« Duh; It’s a War on Emotions, Stupid! (Logical, Historical, Personal) | Main | Lies of Omission (Personal, Historical Logical) »

January 28, 2008

A Change in Tone (Personal, Medical Political)

A recent change in the tone of this blog probably calls for an explanation. Although never reluctant to criticize America’s drug war, I’ve become much more direct since publication of what is hoped will be the only the first of several papers enabled by an ongoing study of California pot smokers. A major reason behind that change in tone has been the continuing insistence of reform stalwarts that “valid” medical use is limited to obviously physical indications, as opposed to those generally regarded as “mental” or “emotional.”  Such thinking panders to a bias still pervading popular belief: symptoms of emotional origin, especially when exhibited by men, are politically incorrect.

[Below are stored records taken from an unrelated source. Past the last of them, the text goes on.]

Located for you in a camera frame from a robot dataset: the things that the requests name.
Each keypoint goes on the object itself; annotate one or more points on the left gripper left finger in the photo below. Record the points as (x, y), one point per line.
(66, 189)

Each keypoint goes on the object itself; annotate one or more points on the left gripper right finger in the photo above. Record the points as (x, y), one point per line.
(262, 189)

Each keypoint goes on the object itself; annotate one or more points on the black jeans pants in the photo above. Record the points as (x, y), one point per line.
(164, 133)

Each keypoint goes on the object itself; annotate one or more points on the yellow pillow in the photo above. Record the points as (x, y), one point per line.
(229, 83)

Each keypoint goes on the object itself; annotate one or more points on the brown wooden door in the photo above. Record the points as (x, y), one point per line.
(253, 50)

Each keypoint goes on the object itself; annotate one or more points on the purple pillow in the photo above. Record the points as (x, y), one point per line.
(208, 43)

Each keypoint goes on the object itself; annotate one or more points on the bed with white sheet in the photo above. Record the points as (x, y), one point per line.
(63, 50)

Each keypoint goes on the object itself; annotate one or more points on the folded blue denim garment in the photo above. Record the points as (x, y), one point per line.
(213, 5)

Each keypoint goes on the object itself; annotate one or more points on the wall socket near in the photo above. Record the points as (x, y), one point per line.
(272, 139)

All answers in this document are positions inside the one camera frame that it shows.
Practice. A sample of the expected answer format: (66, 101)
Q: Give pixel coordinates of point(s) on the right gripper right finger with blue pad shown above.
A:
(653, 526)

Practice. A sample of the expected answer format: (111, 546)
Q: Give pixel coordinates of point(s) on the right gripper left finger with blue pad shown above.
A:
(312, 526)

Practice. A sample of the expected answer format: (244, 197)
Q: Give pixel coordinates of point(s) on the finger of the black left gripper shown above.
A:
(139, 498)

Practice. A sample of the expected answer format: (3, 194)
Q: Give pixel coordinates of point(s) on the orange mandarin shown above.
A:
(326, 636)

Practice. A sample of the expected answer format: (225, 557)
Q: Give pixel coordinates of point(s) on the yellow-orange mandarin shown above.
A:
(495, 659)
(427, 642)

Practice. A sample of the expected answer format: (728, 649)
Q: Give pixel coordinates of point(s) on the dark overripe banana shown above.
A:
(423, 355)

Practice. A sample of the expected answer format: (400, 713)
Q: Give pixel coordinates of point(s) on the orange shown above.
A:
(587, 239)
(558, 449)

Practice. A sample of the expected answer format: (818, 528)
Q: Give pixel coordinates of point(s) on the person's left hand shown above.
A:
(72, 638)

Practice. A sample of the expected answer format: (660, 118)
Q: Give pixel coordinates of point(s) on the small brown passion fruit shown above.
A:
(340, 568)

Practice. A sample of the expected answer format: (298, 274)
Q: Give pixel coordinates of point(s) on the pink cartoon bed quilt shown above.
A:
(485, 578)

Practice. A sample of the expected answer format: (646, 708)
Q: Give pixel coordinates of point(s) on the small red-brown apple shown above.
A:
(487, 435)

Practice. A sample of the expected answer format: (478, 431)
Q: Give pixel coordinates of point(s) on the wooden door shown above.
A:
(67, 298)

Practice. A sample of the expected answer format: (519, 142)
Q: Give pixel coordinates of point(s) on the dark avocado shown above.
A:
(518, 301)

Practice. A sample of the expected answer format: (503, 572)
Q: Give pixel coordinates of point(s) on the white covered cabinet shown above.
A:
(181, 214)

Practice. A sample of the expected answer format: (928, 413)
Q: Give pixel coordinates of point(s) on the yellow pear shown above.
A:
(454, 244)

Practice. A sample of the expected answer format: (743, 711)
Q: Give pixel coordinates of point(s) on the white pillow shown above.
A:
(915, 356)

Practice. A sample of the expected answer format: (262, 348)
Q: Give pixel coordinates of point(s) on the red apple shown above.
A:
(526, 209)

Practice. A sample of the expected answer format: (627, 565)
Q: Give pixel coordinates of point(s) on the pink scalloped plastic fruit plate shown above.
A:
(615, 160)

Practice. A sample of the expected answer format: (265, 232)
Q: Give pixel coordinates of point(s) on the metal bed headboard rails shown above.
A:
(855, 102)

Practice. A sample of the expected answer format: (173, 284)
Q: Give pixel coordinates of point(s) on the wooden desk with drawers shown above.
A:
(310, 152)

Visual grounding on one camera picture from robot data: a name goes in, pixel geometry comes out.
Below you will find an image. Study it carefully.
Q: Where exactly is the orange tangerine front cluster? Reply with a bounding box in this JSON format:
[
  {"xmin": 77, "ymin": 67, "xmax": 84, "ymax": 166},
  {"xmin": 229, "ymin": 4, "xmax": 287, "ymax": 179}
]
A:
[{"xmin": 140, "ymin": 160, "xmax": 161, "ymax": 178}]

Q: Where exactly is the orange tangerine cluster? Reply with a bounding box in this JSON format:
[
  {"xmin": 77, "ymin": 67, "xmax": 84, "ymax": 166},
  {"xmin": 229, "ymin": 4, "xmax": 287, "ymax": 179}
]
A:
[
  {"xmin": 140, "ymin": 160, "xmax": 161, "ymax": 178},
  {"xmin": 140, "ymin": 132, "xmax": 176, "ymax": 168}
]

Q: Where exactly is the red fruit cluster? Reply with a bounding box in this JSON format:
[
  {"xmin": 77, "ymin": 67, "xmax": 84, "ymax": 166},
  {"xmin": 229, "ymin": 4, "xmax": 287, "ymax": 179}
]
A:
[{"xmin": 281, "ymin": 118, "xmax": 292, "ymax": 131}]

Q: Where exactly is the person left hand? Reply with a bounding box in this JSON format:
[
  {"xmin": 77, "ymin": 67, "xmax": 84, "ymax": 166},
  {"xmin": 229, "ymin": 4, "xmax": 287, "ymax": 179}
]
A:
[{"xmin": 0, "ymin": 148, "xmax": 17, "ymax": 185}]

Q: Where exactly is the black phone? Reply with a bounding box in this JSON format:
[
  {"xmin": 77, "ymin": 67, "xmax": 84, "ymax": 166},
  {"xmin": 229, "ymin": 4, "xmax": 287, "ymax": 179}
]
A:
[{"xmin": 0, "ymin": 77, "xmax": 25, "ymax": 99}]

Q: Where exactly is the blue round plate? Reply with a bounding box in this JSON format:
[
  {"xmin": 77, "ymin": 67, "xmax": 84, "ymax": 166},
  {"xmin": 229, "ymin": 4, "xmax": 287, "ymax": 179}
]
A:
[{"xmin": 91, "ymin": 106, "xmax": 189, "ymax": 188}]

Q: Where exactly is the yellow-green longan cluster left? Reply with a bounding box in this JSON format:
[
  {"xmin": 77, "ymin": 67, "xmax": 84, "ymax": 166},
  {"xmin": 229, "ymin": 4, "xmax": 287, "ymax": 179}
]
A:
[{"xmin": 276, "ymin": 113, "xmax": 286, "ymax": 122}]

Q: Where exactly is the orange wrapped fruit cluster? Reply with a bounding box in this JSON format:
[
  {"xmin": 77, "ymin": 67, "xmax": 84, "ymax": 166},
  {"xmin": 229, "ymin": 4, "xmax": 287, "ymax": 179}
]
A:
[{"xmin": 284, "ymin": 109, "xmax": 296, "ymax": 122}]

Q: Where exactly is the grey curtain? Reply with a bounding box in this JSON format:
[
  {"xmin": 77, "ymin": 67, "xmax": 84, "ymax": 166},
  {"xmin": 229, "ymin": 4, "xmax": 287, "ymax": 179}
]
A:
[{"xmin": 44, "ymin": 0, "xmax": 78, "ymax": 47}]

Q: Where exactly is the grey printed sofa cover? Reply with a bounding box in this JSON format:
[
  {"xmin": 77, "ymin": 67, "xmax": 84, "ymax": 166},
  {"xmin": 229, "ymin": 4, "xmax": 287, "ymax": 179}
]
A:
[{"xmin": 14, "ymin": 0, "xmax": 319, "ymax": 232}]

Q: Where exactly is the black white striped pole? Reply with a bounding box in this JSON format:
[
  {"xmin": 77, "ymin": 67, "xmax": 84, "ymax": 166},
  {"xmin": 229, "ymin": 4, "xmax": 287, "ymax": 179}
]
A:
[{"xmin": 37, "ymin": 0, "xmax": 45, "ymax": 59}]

Once it was understood that Proposition 215 could induce pot users to answer systematic questions about their adolescent drug experiences, there was simply no reason for rejecting such evidence with dead silence, a denial tactic the DEA was employing when the reform movement welcomed me thirteen years ago. As I’ve indicated, that movement is dominated by male pot smokers of the NORML persuasion who've been seeking to legitimize their own use as “recreational”  since 1970, a distinction which— for several reasons— the public continues to have trouble with.

There are several reasons a policy based on so many lies for so many years could become a bit murky, but the issues here aren’t that complicated, especially to anyone who knows the relevant history. Reform’s continued silence following publication of my paper only adds to my certainty they are in denial, long a favorite technic of humans whenever their cherished beliefs are challenged by “inconvenient" truth.

Although the concept wasn't articulated until 1982, we were probably closest to “nuclear winter”  in 1962; while not completely eliminated by the collapse of the Soviet Union, it seems to have been replaced as the major threat to survival by rapid climate change, from uncontrolled CO2 emissions.

My last entry claimed the drug war has denigrated the validity of human emotions, a view I’d come to only recently. What encouraged me to articulate it publicly was Jerome Groopman’s book review in today’s New York Times. I’d first mentioned Groopman, Harvard Professor of Medicne and media darling, back in April when I took issue with his less than rational analysis of Bipolar Disorder in the New Yorker. Now he’s being less than candid about issues raised by an
articulate non-medical Harvard colleague in her book on emotions and medical practice.

To cut to the chase, what exposes Groopman’s bias is his failure to even mention the endocannabinoid system, first recognized over 15 years ago, and now being investigated by Big Pharma in its search for a monomolecular agent with enough moral authority to placate the FDA. Groopmans’s neglect of endocannabinoids is made even more obvious by his references to the history and pathophysiology of stress as articulated by Cannon and Selye. In that respect, his ultimate cop out; the implication that emotions are simply not precise enough for serious (male) scientists like himself, seems especially lame.

The (unasked) question becomes: if chronic emotional stress can ultimately damage the brain, heart and kidneys enough to kill us, why not treat it with the most effective agent available? The collateral question becomes how can either the government or the nation's most responsible intitutions
justify their support of sucn a disingenuous policy as cannabis prohibition?